→ **WHAT TO PRODUCE**: Restate all the lines below word for word, but omit the pictures.

────────

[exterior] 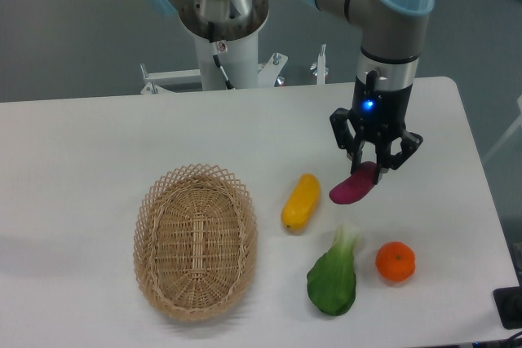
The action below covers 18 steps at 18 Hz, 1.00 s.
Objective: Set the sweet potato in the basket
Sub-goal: 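Lift the purple sweet potato with the gripper and carry it toward the basket, then move the held sweet potato over the wicker basket and lower it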
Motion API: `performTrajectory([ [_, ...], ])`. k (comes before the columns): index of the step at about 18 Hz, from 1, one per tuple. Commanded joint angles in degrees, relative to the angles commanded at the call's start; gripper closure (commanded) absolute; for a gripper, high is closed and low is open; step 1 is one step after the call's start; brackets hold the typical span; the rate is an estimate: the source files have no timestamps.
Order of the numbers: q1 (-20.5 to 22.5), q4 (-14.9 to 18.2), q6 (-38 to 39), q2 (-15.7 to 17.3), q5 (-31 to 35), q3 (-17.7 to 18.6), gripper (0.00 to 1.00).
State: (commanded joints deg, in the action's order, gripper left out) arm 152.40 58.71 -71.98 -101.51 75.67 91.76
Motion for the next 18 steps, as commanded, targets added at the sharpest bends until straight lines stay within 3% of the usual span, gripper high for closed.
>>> performTrajectory([
  [7,-1.84,0.17,5.17,1.49,0.35,1.14,0.63],
  [14,-9.83,-1.67,17.29,1.59,8.51,4.04,0.63],
  [18,-13.53,-6.49,23.45,0.53,9.23,6.23,0.63],
])
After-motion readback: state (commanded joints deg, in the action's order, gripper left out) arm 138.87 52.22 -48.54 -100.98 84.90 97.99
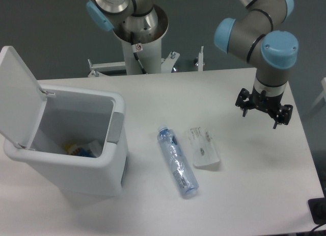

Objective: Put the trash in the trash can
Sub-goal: 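Move the gripper over the clear plastic wrapper and lower toward it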

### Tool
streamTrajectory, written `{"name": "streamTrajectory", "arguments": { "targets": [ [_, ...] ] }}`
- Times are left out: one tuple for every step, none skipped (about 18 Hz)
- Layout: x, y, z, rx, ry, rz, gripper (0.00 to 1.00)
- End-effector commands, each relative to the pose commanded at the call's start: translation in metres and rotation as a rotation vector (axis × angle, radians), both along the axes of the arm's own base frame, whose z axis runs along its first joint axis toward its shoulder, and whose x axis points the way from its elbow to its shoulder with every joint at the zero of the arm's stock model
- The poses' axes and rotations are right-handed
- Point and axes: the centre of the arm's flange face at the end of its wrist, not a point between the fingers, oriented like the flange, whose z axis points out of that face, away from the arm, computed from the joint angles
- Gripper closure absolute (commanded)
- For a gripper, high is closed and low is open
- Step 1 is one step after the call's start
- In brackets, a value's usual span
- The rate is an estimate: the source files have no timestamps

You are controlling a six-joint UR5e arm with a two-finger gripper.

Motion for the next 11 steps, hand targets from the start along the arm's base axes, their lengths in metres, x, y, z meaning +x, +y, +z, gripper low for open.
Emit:
{"name": "streamTrajectory", "arguments": {
  "targets": [
    [0.000, 0.000, 0.000, -0.001, 0.001, 0.000, 0.00],
    [0.001, 0.001, 0.000, 0.000, 0.000, -0.002, 0.00],
    [0.001, 0.001, -0.002, -0.001, -0.003, -0.003, 0.00],
    [0.003, 0.004, -0.003, -0.001, -0.003, -0.008, 0.00],
    [0.004, 0.004, -0.003, 0.000, -0.003, -0.008, 0.00],
    [0.005, 0.004, -0.004, 0.001, -0.005, -0.007, 0.00],
    [0.005, 0.004, -0.005, 0.003, -0.008, -0.004, 0.00],
    [0.006, 0.003, -0.008, 0.001, -0.013, -0.001, 0.00],
    [0.008, 0.003, -0.011, 0.000, -0.021, 0.002, 0.00],
    [0.010, 0.002, -0.013, 0.002, -0.029, 0.003, 0.00],
    [0.013, 0.002, -0.013, 0.003, -0.031, 0.003, 0.00]
  ]
}}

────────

→ **EXERCISE RESPONSE**:
[exterior] 
The action below covers 18 steps at 18 Hz, 1.00 s.
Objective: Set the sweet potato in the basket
Sub-goal: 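Lift the purple sweet potato with the gripper and carry it toward the basket, then move the held sweet potato over the wicker basket and lower it
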Motion API: `performTrajectory([ [_, ...], ])`. k (comes before the columns): index of the step at about 18 Hz, from 1, one per tuple. Commanded joint angles in degrees, relative to the angles commanded at the call's start; gripper closure (commanded) absolute; for a gripper, high is closed and low is open; step 1 is one step after the call's start; brackets hold the typical span; the rate is an estimate: the source files have no timestamps.
Order of the numbers: q1 (-20.5 to 22.5), q4 (-14.9 to 18.2), q6 (-38 to 39), q2 (-15.7 to 17.3), q5 (-31 to 35), q3 (-17.7 to 18.6), gripper (0.00 to 1.00).
State: (commanded joints deg, in the action's order, gripper left out) arm 152.40 58.71 -71.98 -101.51 75.67 91.76
Motion for the next 18 steps, as commanded, targets added at the sharpest bends until straight lines stay within 3% of the usual span, gripper high for closed.
>>> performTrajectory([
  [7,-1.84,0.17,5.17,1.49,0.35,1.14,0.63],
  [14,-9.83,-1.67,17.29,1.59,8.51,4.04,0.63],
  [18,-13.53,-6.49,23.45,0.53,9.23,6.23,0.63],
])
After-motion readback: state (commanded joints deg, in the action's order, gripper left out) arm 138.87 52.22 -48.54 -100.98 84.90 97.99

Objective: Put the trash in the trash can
Sub-goal: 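Move the gripper over the clear plastic wrapper and lower toward it
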
### Tool
streamTrajectory, written `{"name": "streamTrajectory", "arguments": { "targets": [ [_, ...] ] }}`
- Times are left out: one tuple for every step, none skipped (about 18 Hz)
- Layout: x, y, z, rx, ry, rz, gripper (0.00 to 1.00)
- End-effector commands, each relative to the pose commanded at the call's start: translation in metres and rotation as a rotation vector (axis × angle, radians), both along the axes of the arm's own base frame, whose z axis runs along its first joint axis toward its shoulder, and whose x axis points the way from its elbow to its shoulder with every joint at the zero of the arm's stock model
- The poses' axes and rotations are right-handed
- Point and axes: the centre of the arm's flange face at the end of its wrist, not a point between the fingers, oriented like the flange, whose z axis points out of that face, away from the arm, computed from the joint angles
- Gripper closure absolute (commanded)
- For a gripper, high is closed and low is open
- Step 1 is one step after the call's start
- In brackets, a value's usual span
- The rate is an estimate: the source files have no timestamps

You are controlling a six-joint UR5e arm with a two-finger gripper.

Motion for the next 11 steps, hand targets from the start along the arm's base axes, their lengths in metres, x, y, z meaning +x, +y, +z, gripper low for open.
Emit:
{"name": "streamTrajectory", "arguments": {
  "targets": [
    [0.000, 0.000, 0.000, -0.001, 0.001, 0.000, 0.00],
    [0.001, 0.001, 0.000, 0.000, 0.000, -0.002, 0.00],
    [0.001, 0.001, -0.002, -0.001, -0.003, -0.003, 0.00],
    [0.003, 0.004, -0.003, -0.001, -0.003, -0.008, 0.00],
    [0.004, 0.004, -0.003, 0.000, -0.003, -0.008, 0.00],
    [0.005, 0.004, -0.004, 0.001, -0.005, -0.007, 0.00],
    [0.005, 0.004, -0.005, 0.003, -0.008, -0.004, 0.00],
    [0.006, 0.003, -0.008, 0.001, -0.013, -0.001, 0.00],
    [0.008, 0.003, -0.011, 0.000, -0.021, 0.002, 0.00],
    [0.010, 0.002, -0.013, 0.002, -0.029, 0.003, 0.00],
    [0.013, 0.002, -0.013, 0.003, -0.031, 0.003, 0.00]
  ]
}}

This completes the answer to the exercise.